An Indian garden city inspired by the Chicago school of urban planners, Chandigarh was conceived and executed by a number of Europeans and Americans, finally (and most famously) by Le Corbusier and his cousin Pierre, who, together with a number of Indian architects, worked on a completely integrated design solution for the modern Indian city, from bus stop to manhole design to theatres & cinemas, administrative buildings, residential blocks, commercial complexes and transport infrastructure. This is planning from scratch, on an overwhelming scale.



Top: The Secratariat façade, Middle: General Assembly detail, Bottom: Original tape showing the 'modulor' measurement scale
I was surprised to find Corb's writings to show a deep contemplation of proportion - he talks of building Chandigarh "in human proportions" and applies this to everything from road length to window dividers, tree height to about 10 different scales and qualities of housing. He used his own measurement scale ('modulor') based on the golden ratio, devised a set of traffic categorisation principles to be used in road layouts and oversaw the construction of an artificial lake and landscaped areas of the city. I've generally regarded Corb's inability to execute a usable, human architecture problematic but in this project he evidently injected a lot of useful ideas alongside his sheer intellectual energy. His cousin worked on Chandigarh until his death (long after Corb had returned to Europe) and is probably the unsung hero of the project.



Top: The city pavilion, Middle: Corb on Sukhna Lake, Bottom: Sukhna Lake today
I came away thinking of Chandigarh as a quiet triumph, in that it largely delivers and functions; utopian visions giving way to pleasant, usable spaces. The overriding aesthetic of unmaintained cubes of concrete is stunning, the landscaped areas put to good use by the residents, the traffic and housing density incredibly low by Indian standards, the noise pollution well contained. Astonishingly, much modern private residential housing in the city seems to have absorbed the modernist aesthetic (Corb's trademark strip windows are a particular favourite), as if the immersion in the lines, façades, materials & forms of the original architects has somehow overcome the place, gripping it despite the decades that have passed.
As you wander around, you are slowly overcome with a quiet sense of well-being that I can only attribute to a consistent design vision carried out on an unprecedented scale. If nothing else, it's an affirmation of the central role of design in all aspects of everyday life.
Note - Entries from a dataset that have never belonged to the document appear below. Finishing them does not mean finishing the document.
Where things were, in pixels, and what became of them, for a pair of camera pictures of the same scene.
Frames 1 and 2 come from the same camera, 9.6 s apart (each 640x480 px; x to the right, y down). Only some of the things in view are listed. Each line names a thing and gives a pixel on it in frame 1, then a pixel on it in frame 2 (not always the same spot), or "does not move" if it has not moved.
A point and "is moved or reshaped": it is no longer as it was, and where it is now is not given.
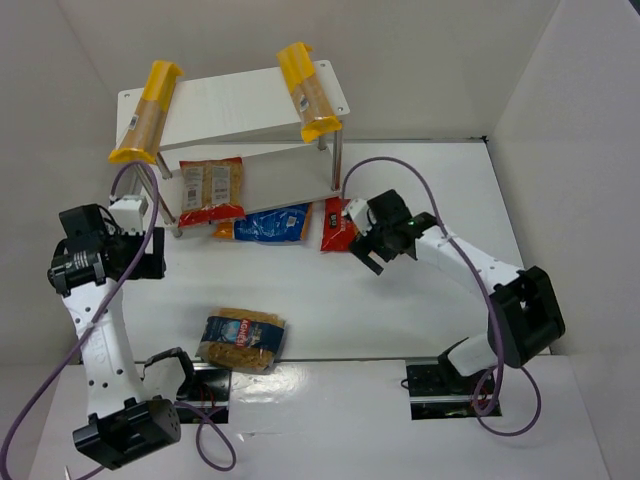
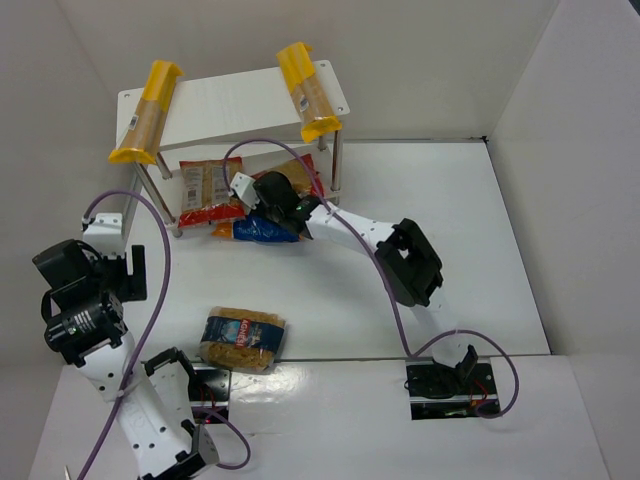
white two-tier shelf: (252, 116) does not move
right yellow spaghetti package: (316, 115) does not move
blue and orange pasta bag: (288, 223) does not move
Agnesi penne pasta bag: (240, 339) does not move
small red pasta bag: (338, 231) is moved or reshaped
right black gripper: (373, 240) → (267, 198)
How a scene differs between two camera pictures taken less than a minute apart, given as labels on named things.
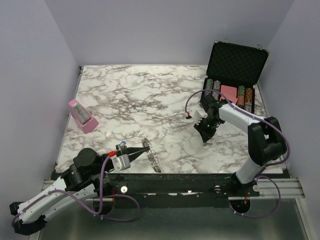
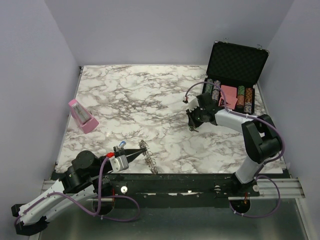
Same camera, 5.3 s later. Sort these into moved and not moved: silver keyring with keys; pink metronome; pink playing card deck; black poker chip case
Moved: silver keyring with keys
Not moved: black poker chip case; pink playing card deck; pink metronome
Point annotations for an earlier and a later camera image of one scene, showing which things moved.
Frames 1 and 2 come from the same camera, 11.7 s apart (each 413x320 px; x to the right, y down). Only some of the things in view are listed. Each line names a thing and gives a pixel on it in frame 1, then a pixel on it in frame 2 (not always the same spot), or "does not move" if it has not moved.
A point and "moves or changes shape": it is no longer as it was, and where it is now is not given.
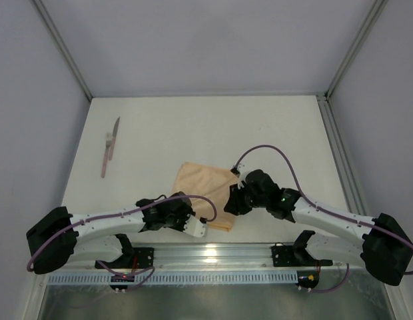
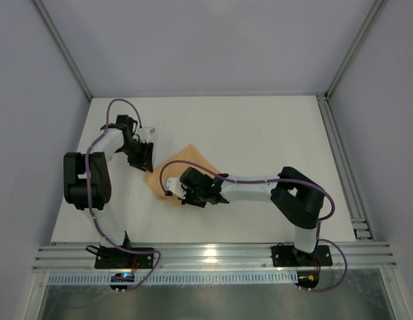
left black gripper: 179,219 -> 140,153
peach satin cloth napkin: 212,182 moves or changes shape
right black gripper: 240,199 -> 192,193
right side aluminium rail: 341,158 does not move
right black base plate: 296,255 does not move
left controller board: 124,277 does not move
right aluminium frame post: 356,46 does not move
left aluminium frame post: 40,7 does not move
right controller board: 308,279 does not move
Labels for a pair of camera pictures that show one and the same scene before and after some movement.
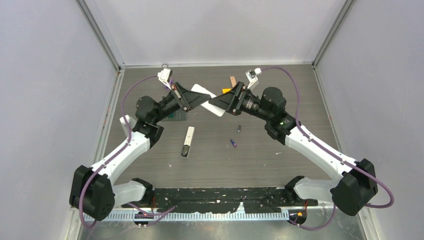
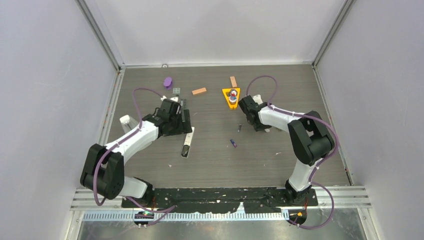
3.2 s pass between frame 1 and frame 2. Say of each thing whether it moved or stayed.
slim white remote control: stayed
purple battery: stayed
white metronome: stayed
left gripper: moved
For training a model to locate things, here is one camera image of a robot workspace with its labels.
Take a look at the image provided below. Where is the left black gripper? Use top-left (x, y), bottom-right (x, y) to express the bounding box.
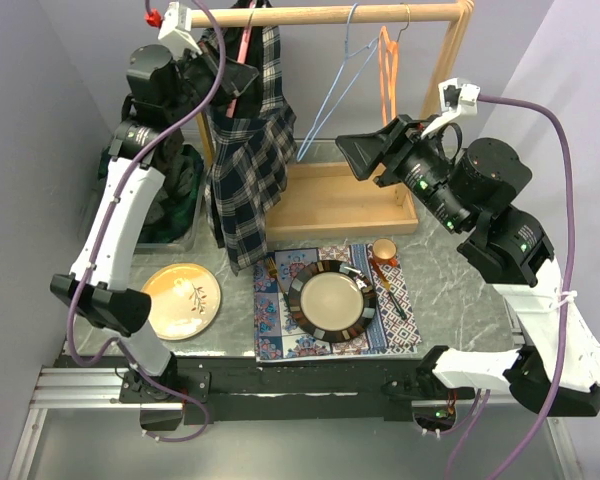
top-left (165, 38), bottom-right (259, 126)

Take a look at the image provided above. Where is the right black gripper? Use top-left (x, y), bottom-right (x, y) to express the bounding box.
top-left (333, 113), bottom-right (470, 234)

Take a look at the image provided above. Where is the pink clothes hanger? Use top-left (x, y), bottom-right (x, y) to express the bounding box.
top-left (224, 4), bottom-right (257, 119)

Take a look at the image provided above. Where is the blue wire hanger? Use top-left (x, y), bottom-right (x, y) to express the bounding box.
top-left (295, 2), bottom-right (381, 162)

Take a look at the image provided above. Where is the navy beige plaid skirt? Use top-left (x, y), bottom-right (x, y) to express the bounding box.
top-left (205, 26), bottom-right (297, 274)

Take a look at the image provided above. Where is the orange clothes hanger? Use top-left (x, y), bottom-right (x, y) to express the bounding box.
top-left (378, 4), bottom-right (411, 126)

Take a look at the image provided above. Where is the grey dotted garment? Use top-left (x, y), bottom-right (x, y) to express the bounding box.
top-left (145, 144), bottom-right (204, 225)

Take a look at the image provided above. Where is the green plaid skirt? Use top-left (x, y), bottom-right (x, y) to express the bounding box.
top-left (97, 144), bottom-right (206, 245)

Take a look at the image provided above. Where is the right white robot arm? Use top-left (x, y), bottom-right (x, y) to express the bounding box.
top-left (335, 115), bottom-right (600, 417)

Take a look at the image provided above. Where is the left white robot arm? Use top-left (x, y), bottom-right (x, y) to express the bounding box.
top-left (50, 44), bottom-right (259, 402)

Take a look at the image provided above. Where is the wooden clothes rack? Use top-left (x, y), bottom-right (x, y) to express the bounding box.
top-left (211, 1), bottom-right (474, 241)

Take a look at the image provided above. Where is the small orange cup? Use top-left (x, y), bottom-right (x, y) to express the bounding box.
top-left (371, 238), bottom-right (398, 267)

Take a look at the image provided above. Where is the gold fork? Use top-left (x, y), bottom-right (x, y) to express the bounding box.
top-left (265, 257), bottom-right (287, 297)

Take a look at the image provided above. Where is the dark rimmed beige plate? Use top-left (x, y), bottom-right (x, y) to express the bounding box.
top-left (288, 260), bottom-right (378, 343)

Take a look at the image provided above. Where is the patterned placemat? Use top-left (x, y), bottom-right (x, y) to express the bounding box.
top-left (253, 244), bottom-right (422, 362)

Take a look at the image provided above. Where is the cream floral plate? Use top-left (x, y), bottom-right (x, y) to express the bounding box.
top-left (141, 263), bottom-right (222, 341)

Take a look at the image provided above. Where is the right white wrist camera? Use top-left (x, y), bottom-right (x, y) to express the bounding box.
top-left (420, 78), bottom-right (481, 139)

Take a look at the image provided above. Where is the dark handled knife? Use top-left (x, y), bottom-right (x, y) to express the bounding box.
top-left (370, 258), bottom-right (407, 320)

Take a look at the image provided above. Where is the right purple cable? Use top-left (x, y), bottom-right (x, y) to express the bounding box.
top-left (414, 93), bottom-right (576, 480)

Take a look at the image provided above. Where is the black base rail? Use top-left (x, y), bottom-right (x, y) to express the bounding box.
top-left (99, 357), bottom-right (475, 432)
Top: Corbusier's 'Open Hand' logo for the city, Middle: High Court building, Bottom: A commercial block in the pedestrianised city center
There is consciously very little sensitivity to Indian tradition in the design of Chandigarh - Corb built a cosmic general assembly building that takes inspiration from Mughal endeavours past, but other than that, the city was from day one to be a "new city, unfettered by the traditions of the past" (Nehru). This place of 800K inhabitants, which was conceived on a completely empty plot of land in 1949, despite its grubby look and feel, still seems ahead of its time in today's smog-ridden, noise-polluted, poorly zoned urban India.
Interestingly, Chandigarh has been listed as a potential UNESCO World Heritage site, something which I imagine would have appalled Corbusier; a spirit ever in favour of creation over preservation.